Oliver Sturm's Blog - Translation Memory Tools Tried and Found Wanting

Occasionally I do some translation from English to German for some of our products at DevExpress, and also for marketing content. Over the years, I have completed many such little projects and I find it hard to remember previous decisions — did I decide to translate certain terms at all, and if so, how?

Translation memory tools exist for such purposes, sometimes as part of larger CAT (Computer Aided Translation) suites, and there are quite a few of them out there. Many are the kind of software that I’m not really that interested in these days: maintained for 30 years as a Windows only application, and that kind of thing. However, I also found several that are reasonably nice-looking web apps, in the cloud and all that, convenient to use especially for the casual translator. I tested several tools, not to great extent, but to find out whether they would be at all usable for my purposes.

Unfortunately my results were not very positive and it seems to me at this point that the makers of such tools don’t have any understanding of the situation I’m in. Perhaps I’m the only person in that particular situation, I don’t know. I decided to summarize my findings so I’ll remember them in the future if I make up my mind to do another round of testing — and perhaps somebody has helpful ideas or comments.
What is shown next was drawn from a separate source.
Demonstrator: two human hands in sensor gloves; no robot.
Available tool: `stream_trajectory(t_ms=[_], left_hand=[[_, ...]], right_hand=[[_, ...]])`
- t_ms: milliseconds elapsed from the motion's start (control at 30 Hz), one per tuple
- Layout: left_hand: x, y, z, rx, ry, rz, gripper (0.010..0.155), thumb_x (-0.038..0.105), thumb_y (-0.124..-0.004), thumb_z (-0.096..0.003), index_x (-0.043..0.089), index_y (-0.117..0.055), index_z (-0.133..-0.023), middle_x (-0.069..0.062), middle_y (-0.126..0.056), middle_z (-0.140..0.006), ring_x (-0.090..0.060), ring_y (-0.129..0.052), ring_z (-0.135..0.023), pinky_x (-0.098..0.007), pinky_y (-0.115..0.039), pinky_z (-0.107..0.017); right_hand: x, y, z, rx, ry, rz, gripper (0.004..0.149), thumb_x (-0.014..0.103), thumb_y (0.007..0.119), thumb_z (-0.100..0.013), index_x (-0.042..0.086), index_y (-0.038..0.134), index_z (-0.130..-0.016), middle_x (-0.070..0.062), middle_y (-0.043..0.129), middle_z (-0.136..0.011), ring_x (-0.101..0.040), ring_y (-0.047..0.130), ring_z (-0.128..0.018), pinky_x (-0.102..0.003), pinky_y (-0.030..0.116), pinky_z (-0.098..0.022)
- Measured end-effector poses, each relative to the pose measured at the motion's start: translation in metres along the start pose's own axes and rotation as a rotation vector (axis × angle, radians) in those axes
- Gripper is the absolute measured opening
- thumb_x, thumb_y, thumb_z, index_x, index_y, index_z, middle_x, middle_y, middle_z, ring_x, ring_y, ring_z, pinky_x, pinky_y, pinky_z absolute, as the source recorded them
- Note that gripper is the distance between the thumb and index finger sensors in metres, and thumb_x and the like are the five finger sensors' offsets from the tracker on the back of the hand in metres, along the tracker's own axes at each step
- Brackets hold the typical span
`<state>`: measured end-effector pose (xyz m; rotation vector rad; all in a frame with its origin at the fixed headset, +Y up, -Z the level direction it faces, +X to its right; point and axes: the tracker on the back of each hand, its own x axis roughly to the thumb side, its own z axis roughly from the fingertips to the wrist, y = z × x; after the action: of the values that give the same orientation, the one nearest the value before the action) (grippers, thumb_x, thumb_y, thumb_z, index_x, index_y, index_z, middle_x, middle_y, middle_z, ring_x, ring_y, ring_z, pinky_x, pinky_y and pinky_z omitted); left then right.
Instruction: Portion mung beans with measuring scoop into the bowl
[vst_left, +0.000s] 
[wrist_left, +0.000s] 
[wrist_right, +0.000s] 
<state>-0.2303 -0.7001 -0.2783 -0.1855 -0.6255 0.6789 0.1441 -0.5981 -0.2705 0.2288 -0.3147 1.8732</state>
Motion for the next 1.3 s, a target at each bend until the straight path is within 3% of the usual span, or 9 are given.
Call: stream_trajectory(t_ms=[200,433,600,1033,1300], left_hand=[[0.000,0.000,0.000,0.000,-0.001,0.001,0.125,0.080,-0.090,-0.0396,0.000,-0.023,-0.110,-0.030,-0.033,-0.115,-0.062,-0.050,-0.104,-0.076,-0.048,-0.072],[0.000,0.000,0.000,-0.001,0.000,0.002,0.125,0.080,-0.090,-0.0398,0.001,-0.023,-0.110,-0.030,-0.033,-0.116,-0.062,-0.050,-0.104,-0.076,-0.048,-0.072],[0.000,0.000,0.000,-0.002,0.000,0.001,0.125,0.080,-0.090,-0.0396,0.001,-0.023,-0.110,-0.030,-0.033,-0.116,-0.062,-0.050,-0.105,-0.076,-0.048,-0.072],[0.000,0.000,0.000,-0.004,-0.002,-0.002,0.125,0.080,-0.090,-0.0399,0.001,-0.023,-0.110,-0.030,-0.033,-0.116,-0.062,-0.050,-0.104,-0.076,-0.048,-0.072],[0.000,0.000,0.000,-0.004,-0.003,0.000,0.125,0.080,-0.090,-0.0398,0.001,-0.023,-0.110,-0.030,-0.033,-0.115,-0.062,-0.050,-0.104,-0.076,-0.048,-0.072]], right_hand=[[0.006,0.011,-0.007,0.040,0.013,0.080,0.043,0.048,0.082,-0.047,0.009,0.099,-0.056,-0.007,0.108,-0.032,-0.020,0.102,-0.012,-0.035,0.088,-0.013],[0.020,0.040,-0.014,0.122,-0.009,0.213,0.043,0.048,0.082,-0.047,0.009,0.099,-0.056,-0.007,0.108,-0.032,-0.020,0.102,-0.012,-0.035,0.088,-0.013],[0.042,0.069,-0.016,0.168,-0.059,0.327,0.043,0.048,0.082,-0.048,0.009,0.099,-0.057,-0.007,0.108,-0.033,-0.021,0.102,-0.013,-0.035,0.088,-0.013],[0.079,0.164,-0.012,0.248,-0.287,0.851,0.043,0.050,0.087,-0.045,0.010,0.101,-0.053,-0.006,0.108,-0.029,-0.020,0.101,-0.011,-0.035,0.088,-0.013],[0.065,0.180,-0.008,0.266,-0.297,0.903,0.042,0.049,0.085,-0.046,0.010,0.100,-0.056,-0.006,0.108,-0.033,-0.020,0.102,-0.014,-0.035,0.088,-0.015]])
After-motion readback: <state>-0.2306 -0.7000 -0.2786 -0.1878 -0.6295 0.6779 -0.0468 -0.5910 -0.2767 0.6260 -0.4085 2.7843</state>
I have two main issues. The first and most important one is that the tools have no consideration for the file formats I’m dealing with. Yes, they all claim to support 68 file formats (or so), but in reality what they mean is only that they can extract translatable strings from these formats, and sometimes generate the formats for download after the translation has taken place. One of the formats I have to deal with frequently is a simple Excel file. In such a file there will usually be one or more columns with an ID or similar, sometimes a comment string. This info describes the origin of the text that is to be translated, perhaps providing some context. The text itself is in one column and I’m usually expected to enter the target text in a different column. Translation of computer software text pieces has worked this way for decades, in my own personal experience — there are obviously various specialized tools for this particular scenario and they all also adhere to the same pattern. Regardless, the CAT suites I tested don’t understand this at all. They simply throw all the text elements in one big bag: the IDs from column one, the text from column two, all listed in a long sequence. Some import in A1, A2, B1, B2… order, others do A1, A2, A3, … B1, B2… instead. In any event, this makes it pretty much impossible to work through the translatable text items because the important context information is not available anymore.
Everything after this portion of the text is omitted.